■ WORK ORDER ■
Please return exactly the lines from the top of the data through the line that contains "Consider the camera", and skip all pictures.

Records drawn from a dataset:

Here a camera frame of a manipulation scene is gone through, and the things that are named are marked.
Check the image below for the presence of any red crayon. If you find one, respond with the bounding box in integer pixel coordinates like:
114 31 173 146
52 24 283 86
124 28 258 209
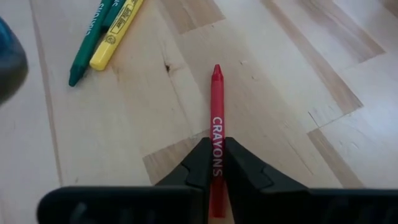
208 63 228 218

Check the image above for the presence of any dark green marker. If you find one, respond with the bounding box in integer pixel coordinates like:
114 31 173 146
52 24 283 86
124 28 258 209
101 0 127 29

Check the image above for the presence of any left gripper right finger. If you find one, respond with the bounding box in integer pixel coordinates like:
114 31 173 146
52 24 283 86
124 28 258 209
224 136 308 224

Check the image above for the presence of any yellow highlighter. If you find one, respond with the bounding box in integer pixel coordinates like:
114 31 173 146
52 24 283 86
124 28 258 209
89 0 146 72

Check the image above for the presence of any green crayon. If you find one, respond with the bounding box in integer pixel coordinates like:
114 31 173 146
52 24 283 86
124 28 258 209
68 0 114 88

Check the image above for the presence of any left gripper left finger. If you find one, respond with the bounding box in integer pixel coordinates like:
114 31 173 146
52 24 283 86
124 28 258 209
155 136 214 189

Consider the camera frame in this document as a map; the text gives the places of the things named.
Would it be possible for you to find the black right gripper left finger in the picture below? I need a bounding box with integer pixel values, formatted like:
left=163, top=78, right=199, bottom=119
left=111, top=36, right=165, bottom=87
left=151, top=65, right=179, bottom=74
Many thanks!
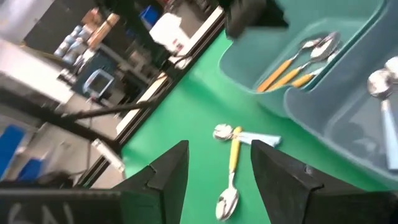
left=110, top=139, right=190, bottom=224

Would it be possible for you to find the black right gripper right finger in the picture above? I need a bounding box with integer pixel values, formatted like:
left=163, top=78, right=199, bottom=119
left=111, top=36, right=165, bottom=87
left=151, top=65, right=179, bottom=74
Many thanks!
left=250, top=139, right=398, bottom=224

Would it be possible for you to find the orange handled spoon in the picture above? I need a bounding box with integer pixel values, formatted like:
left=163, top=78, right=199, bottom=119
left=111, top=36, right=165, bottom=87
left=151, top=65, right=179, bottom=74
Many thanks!
left=291, top=49, right=340, bottom=89
left=256, top=37, right=323, bottom=93
left=215, top=125, right=244, bottom=222
left=267, top=30, right=341, bottom=91

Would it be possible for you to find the teal green plastic bin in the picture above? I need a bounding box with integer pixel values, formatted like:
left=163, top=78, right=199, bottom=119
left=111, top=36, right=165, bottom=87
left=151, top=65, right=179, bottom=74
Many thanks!
left=218, top=0, right=391, bottom=121

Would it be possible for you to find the silver mounting plate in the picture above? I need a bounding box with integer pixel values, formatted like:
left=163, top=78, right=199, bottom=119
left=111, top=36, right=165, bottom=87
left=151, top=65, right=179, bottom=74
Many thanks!
left=91, top=138, right=126, bottom=172

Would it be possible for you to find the white box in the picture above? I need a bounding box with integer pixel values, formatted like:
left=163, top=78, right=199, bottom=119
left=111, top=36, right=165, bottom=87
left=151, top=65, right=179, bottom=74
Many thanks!
left=148, top=12, right=191, bottom=54

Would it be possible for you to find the blue grey plastic bin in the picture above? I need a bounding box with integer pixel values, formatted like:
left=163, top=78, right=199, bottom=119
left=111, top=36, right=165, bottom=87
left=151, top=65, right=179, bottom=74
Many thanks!
left=283, top=0, right=398, bottom=189

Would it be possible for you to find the green table mat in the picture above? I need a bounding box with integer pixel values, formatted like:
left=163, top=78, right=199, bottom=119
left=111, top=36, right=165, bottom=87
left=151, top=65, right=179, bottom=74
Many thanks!
left=120, top=29, right=389, bottom=224

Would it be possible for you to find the blue crate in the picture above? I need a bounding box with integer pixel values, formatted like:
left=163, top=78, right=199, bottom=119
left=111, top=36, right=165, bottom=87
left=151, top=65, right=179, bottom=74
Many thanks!
left=139, top=4, right=162, bottom=29

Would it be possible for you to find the blue chair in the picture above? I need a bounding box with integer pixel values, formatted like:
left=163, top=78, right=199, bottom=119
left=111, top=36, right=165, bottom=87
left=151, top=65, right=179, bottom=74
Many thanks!
left=0, top=124, right=26, bottom=178
left=18, top=157, right=44, bottom=181

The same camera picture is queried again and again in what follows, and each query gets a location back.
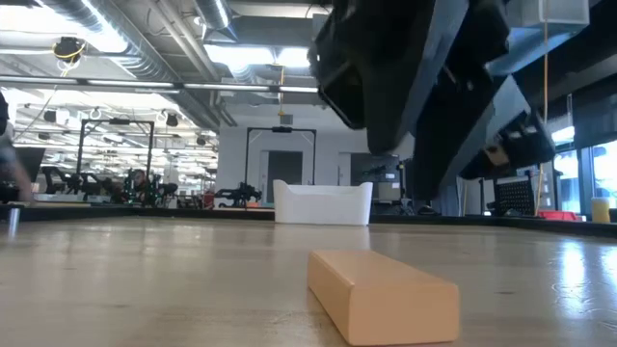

■ RESULT ■
Here a camera frame of a manipulation scene is gone through, and the things that are named are marked.
Check the image below for the presence of any red crayon. If you find one, respond with the bounding box in integer pixel coordinates like:
114 31 173 146
52 24 283 86
124 28 258 209
208 63 228 218

Check the image above for the presence of any dark green marker. If you find one, respond with the bounding box in integer pixel coordinates like:
114 31 173 146
52 24 283 86
124 28 258 209
101 0 127 29

Check the image above for the presence of any left gripper right finger. If you find one, respond with the bounding box in integer pixel coordinates like:
114 31 173 146
52 24 283 86
124 28 258 209
224 136 308 224

Check the image above for the presence of any yellow highlighter. If you find one, respond with the bounding box in integer pixel coordinates like:
114 31 173 146
52 24 283 86
124 28 258 209
89 0 146 72

Check the image above for the presence of any green crayon. If you find one, respond with the bounding box in integer pixel coordinates like:
114 31 173 146
52 24 283 86
124 28 258 209
68 0 114 88

Check the image above for the presence of any left gripper left finger. If you find one, respond with the bounding box in integer pixel coordinates like:
114 31 173 146
52 24 283 86
124 28 258 209
155 136 214 189

Consider the camera frame in this document as a map; the text gives the places of the things named.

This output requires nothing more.